Report every line of the records that contains the word "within".

Collection entries
___
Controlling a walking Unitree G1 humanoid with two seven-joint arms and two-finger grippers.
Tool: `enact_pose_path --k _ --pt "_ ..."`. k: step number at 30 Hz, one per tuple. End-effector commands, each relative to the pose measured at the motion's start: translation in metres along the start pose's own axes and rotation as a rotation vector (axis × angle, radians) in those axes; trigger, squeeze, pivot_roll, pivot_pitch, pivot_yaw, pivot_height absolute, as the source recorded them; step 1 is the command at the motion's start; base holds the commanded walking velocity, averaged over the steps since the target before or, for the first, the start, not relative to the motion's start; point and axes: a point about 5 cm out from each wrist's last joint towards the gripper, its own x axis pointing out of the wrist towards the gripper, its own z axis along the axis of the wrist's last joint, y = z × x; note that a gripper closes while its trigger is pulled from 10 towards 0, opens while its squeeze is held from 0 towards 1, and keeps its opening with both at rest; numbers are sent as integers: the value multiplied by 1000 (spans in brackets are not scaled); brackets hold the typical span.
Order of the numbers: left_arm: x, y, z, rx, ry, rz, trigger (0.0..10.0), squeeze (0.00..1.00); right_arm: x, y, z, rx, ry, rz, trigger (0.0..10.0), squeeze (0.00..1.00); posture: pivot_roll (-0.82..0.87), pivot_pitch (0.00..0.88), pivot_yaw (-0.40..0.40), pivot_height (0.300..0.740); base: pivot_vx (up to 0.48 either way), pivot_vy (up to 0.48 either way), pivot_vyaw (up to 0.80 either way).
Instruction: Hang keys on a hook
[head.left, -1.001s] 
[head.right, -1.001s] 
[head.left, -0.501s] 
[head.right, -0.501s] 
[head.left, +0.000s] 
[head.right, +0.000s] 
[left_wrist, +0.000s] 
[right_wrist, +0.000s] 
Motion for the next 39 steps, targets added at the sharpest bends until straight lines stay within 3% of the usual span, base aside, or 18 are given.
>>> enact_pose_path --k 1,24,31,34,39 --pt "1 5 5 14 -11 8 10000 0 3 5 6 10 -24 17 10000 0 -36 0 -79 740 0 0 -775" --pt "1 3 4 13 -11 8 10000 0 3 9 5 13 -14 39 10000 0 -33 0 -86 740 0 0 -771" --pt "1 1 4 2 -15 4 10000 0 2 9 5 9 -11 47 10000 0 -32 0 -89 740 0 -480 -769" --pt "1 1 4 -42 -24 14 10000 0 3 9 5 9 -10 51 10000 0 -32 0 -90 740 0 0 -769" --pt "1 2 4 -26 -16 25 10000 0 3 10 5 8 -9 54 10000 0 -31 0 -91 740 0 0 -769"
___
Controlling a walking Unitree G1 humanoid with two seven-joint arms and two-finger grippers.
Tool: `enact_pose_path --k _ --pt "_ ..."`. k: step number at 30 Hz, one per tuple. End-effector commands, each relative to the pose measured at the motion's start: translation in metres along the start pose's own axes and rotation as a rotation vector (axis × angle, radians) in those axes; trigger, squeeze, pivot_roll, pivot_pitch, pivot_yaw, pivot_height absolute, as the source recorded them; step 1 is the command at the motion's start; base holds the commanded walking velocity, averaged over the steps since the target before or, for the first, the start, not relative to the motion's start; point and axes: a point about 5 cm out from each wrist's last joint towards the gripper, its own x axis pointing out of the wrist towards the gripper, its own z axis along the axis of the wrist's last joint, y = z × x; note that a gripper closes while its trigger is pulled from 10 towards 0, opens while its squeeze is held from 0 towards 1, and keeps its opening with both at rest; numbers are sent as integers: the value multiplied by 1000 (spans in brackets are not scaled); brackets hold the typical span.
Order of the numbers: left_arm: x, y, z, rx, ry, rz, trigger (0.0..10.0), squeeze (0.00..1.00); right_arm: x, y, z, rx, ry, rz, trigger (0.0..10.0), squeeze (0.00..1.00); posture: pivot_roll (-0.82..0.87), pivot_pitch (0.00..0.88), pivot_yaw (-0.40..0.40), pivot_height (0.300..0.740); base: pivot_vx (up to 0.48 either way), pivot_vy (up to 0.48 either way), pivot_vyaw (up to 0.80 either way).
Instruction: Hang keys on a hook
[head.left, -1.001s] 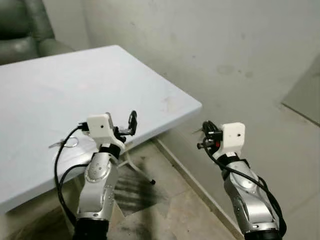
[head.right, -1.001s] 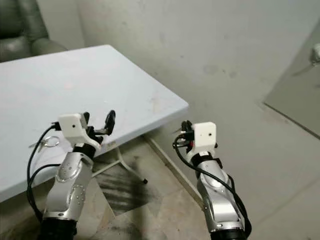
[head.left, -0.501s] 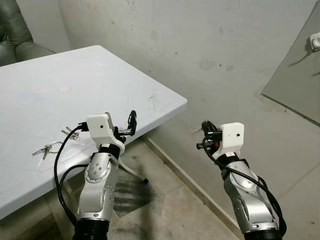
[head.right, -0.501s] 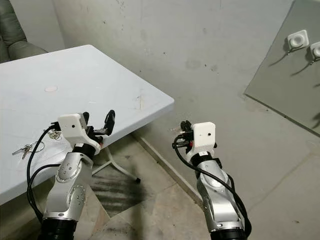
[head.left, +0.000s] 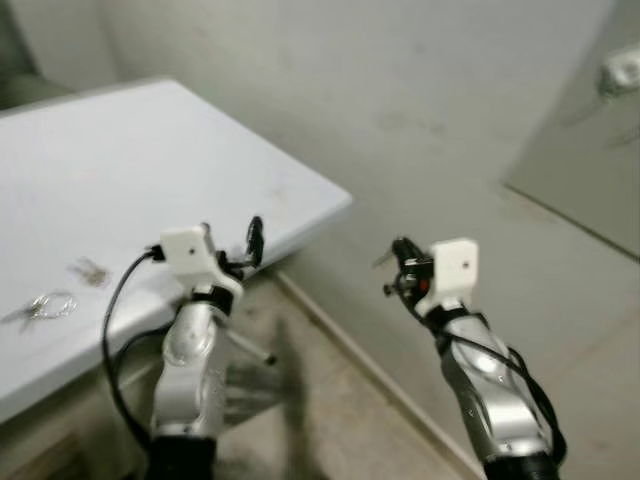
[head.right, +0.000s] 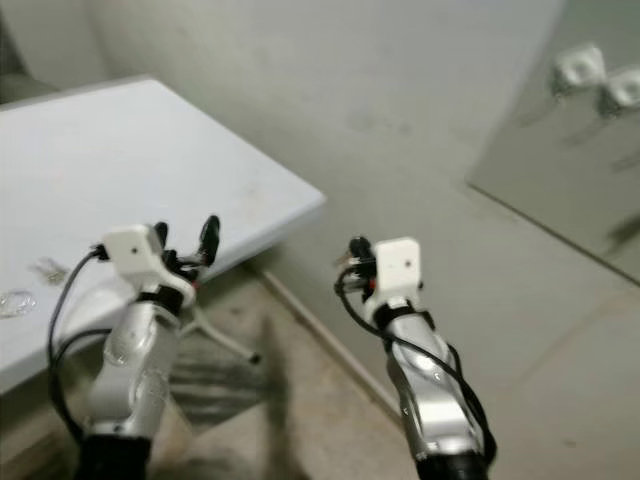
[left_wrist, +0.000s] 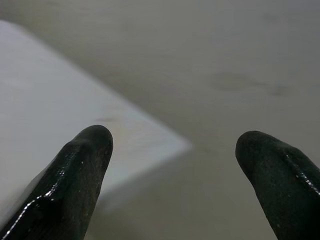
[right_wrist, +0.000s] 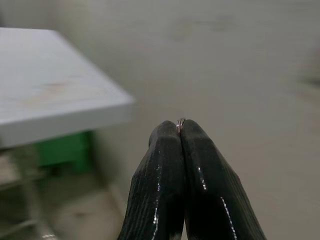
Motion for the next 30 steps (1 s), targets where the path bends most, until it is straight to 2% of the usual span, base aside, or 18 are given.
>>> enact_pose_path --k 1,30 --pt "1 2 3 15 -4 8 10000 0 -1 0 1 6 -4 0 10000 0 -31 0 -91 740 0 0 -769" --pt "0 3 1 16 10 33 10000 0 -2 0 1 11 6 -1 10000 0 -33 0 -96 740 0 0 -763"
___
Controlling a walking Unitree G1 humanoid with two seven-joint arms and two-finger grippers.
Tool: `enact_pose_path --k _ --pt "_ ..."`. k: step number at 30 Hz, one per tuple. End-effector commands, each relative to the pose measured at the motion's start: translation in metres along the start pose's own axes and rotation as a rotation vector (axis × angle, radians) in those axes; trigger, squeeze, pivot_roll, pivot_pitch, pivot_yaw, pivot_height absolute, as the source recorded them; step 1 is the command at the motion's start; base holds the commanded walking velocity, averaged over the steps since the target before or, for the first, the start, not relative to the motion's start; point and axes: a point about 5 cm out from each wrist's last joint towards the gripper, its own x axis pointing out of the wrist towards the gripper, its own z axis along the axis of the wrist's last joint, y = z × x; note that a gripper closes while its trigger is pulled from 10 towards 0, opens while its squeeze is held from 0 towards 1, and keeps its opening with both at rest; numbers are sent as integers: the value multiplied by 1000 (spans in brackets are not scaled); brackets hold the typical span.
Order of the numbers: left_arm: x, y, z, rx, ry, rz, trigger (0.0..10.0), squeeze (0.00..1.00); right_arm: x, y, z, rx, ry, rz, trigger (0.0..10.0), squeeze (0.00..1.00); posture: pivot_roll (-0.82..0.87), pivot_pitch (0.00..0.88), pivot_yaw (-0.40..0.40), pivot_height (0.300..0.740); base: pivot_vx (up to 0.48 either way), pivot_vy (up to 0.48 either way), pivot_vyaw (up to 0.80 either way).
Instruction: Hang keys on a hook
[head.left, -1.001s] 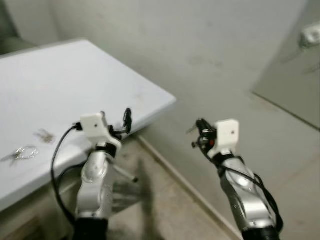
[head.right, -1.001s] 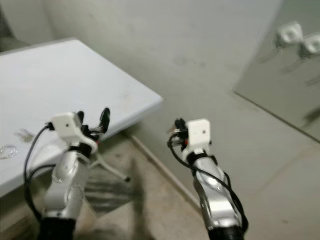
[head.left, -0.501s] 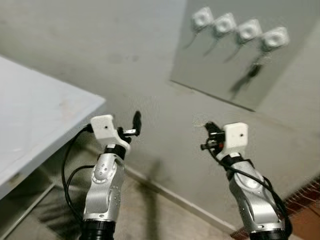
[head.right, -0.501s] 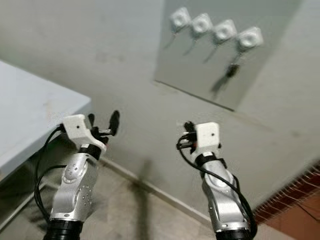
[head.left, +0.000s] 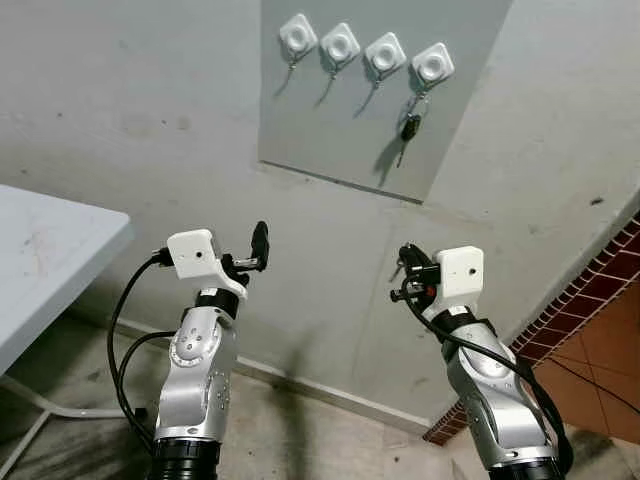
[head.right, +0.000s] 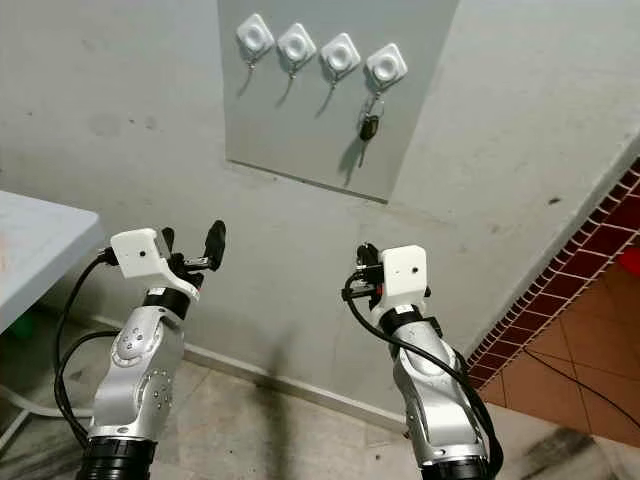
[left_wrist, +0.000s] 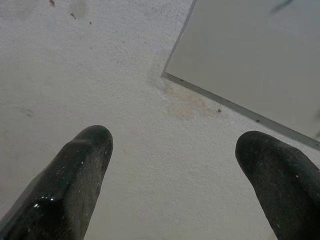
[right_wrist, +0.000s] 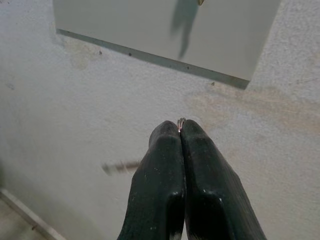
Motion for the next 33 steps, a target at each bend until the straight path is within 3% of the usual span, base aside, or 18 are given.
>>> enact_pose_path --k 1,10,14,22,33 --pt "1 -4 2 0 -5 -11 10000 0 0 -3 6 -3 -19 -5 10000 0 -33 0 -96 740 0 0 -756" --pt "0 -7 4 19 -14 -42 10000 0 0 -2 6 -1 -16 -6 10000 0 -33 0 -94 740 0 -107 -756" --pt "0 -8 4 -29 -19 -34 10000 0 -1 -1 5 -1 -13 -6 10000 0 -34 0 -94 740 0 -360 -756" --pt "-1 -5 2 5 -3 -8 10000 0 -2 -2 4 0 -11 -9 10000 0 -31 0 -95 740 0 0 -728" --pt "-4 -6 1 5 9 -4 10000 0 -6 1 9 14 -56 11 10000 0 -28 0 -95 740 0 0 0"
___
▶ [EXERCISE RESULT]
Motion for the next 39 steps, targets added at the sharpest bends until straight lines stay within 3% of the usual span, base aside, or 18 are given.
Motion for the next 33 steps, a target at each bend until the straight path is within 3% of the usual span, base aside, or 18 are given.

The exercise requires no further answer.